ASSIGNMENT: Omit every picture while repeating the entries exactly.
DATA EXCERPTS section start
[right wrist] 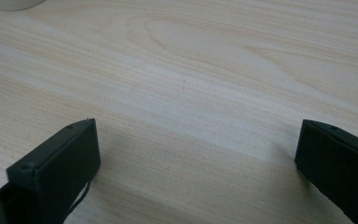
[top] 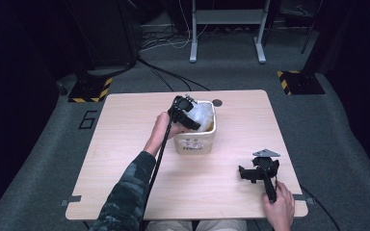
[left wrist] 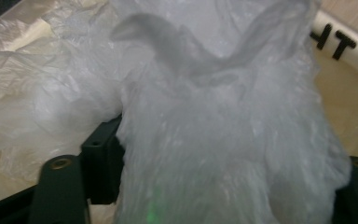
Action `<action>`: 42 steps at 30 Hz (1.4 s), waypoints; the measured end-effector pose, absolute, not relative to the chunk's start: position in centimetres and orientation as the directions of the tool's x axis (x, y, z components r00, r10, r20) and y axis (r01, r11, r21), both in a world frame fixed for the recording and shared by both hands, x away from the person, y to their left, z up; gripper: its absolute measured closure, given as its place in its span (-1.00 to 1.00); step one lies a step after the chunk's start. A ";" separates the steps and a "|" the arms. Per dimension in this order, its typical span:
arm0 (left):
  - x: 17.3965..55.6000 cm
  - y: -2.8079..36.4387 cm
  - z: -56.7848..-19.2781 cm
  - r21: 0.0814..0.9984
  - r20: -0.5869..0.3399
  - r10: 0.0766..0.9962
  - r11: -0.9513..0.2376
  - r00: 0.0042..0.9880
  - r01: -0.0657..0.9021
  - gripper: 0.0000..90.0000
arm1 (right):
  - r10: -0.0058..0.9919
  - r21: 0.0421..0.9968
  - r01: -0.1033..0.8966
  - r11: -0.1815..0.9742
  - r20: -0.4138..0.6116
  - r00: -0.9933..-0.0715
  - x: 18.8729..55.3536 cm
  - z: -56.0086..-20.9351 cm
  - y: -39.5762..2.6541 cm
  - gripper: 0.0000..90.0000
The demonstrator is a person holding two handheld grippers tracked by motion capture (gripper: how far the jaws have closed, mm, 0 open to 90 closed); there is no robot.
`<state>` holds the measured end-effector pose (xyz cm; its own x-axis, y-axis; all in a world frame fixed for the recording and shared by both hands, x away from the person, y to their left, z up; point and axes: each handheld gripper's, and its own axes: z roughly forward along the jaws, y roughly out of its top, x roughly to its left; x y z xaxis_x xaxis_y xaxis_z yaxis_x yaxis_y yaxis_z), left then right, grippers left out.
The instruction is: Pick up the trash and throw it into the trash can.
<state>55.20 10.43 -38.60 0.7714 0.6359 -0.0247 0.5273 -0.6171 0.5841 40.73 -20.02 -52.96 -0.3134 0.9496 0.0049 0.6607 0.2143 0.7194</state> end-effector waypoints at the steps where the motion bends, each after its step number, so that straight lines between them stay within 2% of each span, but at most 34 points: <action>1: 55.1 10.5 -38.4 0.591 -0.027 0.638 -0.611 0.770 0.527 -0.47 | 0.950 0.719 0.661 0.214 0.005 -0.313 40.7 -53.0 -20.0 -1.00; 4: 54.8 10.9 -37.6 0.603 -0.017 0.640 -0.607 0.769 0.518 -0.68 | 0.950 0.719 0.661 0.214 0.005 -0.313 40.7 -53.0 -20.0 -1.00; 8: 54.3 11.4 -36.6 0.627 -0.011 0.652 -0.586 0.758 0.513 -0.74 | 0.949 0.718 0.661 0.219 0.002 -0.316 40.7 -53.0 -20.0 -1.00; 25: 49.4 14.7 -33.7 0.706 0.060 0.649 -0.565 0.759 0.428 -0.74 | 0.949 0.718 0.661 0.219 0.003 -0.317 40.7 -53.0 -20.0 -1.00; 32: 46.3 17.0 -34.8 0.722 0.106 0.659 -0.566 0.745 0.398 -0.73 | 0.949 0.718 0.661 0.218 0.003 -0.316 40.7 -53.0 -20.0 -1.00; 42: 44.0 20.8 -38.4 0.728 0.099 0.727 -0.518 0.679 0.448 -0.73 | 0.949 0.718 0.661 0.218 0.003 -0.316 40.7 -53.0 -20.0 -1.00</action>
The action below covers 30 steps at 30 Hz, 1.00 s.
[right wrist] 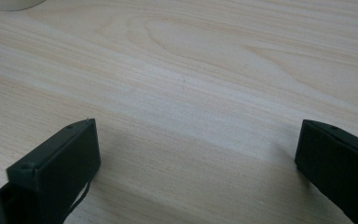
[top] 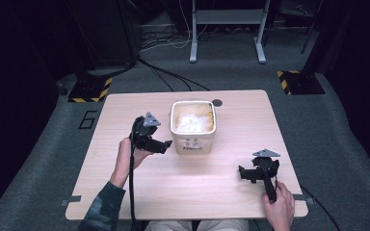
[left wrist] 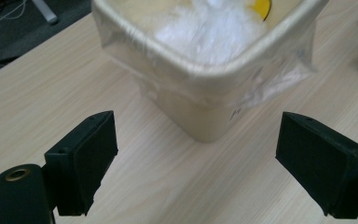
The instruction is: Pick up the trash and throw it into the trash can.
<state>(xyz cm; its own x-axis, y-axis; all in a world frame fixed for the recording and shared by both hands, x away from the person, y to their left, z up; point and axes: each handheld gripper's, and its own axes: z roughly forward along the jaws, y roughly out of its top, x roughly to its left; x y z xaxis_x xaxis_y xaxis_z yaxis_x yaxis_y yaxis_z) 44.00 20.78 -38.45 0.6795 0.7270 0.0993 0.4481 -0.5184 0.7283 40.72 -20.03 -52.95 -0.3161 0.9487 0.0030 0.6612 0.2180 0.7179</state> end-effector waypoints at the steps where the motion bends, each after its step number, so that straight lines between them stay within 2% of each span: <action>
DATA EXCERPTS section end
COMPLETED TASK:
[right wrist] 
[top] 
[left wrist] 
Action `<action>`: 42 steps at 30 Hz (1.4 s), waypoints; the measured end-effector pose, absolute, not relative to the chunk's start: position in centimetres and orientation as the directions of the tool's x axis (x, y, z components r00, r10, r20) and y axis (r01, r11, r21), both in a world frame fixed for the recording and shared by both hands, x away from the person, y to their left, z up; gripper: its absolute measured closure, given as its place in its span (-1.00 to 1.00); step one lies a step after the chunk's start. A ";" separates the steps and a "|" the arms. Per dimension in this order, its typical span:
arm0 (left):
  - x: 17.3965..55.6000 cm
  - y: -2.8079..36.4387 cm
  - z: -56.7848..-19.2781 cm
  - r21: 0.0814..0.9984
  - r20: -0.5869..0.3399
  - r10: 0.0766..0.9962
  - r11: -0.9513..0.2376
  - r00: 0.0042..0.9880
  - r01: -0.0657..0.9021
  - gripper: 0.0000..90.0000
arm1 (right):
  - r10: -0.0058..0.9919
  - r21: 0.0421..0.9968
  - r01: -0.1033..0.8966
  - r11: -0.1815..0.9742
  - r20: -0.4138..0.6116
  - r00: -0.9933..-0.0715
  - x: 18.8729..55.3536 cm
  - z: -56.0086..-20.9351 cm
  - y: -39.5762..2.6541 cm
  - gripper: 0.0000..90.0000
The demonstrator is a person holding two handheld grippers tracked by motion capture (gripper: how far the jaws have closed, mm, 0 open to 90 closed); there is no robot.
`<state>` holds the measured end-effector pose (xyz cm; its own x-axis, y-axis; all in a world frame fixed for the recording and shared by both hands, x away from the person, y to their left, z up; point and axes: each handheld gripper's, and its own axes: z roughly forward along the jaws, y roughly out of its top, x roughly to its left; x y z xaxis_x xaxis_y xaxis_z yaxis_x yaxis_y yaxis_z), left then right, grippers left out.
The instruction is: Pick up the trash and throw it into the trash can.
<state>55.20 10.43 -38.60 0.7714 0.6359 -0.0247 0.5273 -0.6171 0.5841 40.73 -20.02 -52.96 -0.3134 0.9496 0.0049 0.6607 0.2143 0.7194</state> end-effector waypoints at the steps where the motion bends, each after its step number, so that straight lines between them stay within 2% of each span, but at most 34 points: <action>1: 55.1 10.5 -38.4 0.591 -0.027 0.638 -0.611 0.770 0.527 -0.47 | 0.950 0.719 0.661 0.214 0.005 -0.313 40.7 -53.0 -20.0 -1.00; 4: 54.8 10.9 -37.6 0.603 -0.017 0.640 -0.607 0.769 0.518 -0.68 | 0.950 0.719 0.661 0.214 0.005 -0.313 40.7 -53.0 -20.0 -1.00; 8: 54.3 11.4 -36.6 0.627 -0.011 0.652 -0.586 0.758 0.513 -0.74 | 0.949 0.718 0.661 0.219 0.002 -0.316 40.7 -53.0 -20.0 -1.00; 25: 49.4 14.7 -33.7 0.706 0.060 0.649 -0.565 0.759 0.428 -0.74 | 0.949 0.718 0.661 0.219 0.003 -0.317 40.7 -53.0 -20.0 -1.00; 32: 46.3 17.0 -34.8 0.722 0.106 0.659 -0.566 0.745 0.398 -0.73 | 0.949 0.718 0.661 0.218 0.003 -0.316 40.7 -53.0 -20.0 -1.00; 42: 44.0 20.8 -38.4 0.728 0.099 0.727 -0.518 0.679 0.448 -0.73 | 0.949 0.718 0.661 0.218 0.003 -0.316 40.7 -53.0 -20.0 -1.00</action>
The action below covers 30 steps at 30 Hz, 1.00 s.
[right wrist] 
[top] 
[left wrist] 
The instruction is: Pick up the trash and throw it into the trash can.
<state>(xyz cm; its own x-axis, y-axis; all in a world frame fixed for the recording and shared by both hands, x away from the person, y to their left, z up; point and axes: each handheld gripper's, and its own axes: z roughly forward along the jaws, y roughly out of its top, x roughly to its left; x y z xaxis_x xaxis_y xaxis_z yaxis_x yaxis_y yaxis_z) 44.00 20.78 -38.45 0.6795 0.7270 0.0993 0.4481 -0.5184 0.7283 40.72 -20.03 -52.95 -0.3161 0.9487 0.0030 0.6612 0.2180 0.7179</state> end-effector waypoints at the steps where the motion bends, each after its step number, so that straight lines between them stay within 2% of each span: <action>

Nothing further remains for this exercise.